Starting with “California Man” (1960), a painting of a phallic rocket-ship done in gestural brushstrokes, Kogelnik slowly exorcised all the unnecessary elements from her picture plane. Three unique studies on paper, each untitled, were begun in Francis’s Paris studio in 1960, then reworked a year later when, alone in New York, Kogelnik took a pair of scissors to the work. She cut the extraneous away, freeing the central, neon-colored shapes from their decorative backgrounds. It was a premonition of her future: the cutout silhouetted bodies and the sewing scissors that would become signatures of her later work.
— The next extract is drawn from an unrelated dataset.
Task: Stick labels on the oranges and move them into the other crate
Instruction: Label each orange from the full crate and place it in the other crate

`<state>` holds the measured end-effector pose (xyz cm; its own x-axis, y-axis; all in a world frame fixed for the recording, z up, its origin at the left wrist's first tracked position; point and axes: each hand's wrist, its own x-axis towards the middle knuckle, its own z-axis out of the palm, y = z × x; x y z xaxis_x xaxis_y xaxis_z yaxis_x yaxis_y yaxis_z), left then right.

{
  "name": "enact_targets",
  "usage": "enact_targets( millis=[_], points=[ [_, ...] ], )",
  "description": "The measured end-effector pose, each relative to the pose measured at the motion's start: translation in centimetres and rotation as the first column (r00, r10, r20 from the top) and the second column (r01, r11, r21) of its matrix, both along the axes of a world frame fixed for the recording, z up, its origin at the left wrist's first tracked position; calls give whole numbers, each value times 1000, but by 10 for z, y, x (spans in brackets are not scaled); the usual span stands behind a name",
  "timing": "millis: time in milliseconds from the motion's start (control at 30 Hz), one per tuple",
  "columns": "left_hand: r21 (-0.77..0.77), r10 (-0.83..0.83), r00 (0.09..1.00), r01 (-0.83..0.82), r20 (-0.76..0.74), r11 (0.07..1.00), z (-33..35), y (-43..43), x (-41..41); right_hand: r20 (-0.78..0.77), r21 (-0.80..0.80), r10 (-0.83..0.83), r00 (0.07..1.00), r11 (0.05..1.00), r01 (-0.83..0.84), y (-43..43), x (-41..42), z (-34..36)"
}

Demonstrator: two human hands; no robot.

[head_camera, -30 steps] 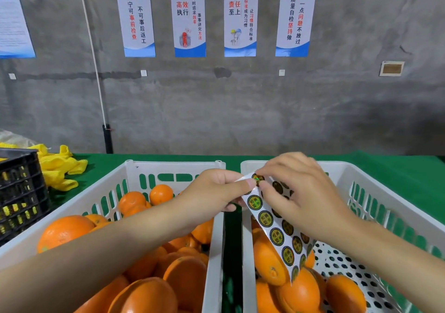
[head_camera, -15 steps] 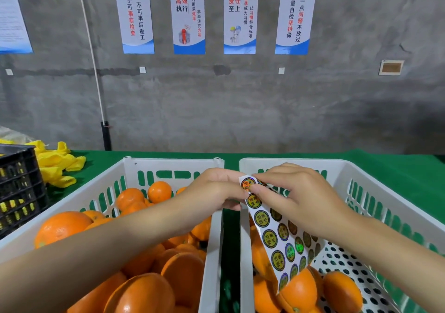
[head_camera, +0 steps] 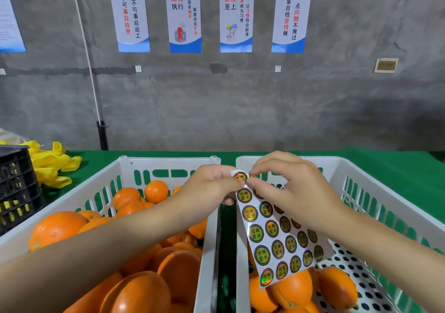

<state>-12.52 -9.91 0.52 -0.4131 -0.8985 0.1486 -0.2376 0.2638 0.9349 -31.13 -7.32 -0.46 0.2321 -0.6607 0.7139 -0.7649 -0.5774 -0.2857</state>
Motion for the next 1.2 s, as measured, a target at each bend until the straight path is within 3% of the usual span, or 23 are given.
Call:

In ravishing synthetic colors and distilled configurations, she portrayed the power, danger, beauty, and isolation of technology on the human form — particularly on women’s bodies.  

Kiki Kogelnik, “Marilyn” (1961), oil and acrylic on canvas, 49 7/8 x 41 5/8 inches (© Kiki Kogelnik Foundation, courtesy the Kiki Kogelnik Foundation and Kayne Griffin, Los Angeles)

By the summer of 1961, when she painted “Marilyn,” a voluptuous lemony tribute to the screen goddess, Kogelnik had replaced the central phallic image with one that connotes an intensely luscious female sexuality.

In “Falling in Love Again,” created in 1962 during the Cuban Missile Crisis, Kogelnik linked her personal narrative of love with the geopolitical standoff between the USSR and the USA. Two radiating Sputnik satellites intersect as a rocket detonates below. A woman’s body plunges towards the small orb of blue earth as arms reach to catch her.

By 1964, Kogelnik had found her independence from abstraction, supplanting gestural style with crisp, graphic forms. She returned to depicting the universe in “Outer Space,” in which two bodies, one pink and one blue, disentangle in a field of shimmering, stenciled dots. (Roy Lichtenstein was a good friend.) The dots expand and contract, creating a suction at the top of the painting. It is territory that is neither East nor West, past nor present, but a cosmic realm. In uncharted space, Kogelnik offers us a vision of bodies released from history and women from the domination of the mundane consumerist trappings that imprison them. For it is the pink, female silhouette that reaches upwards and away, towards the outer limits and untethered freedom.

Kiki Kogelnik: Falling continues at Kayne Griffin (1201 South La Brea Avenue, Mid-Wilshire, Los Angeles) through August 28.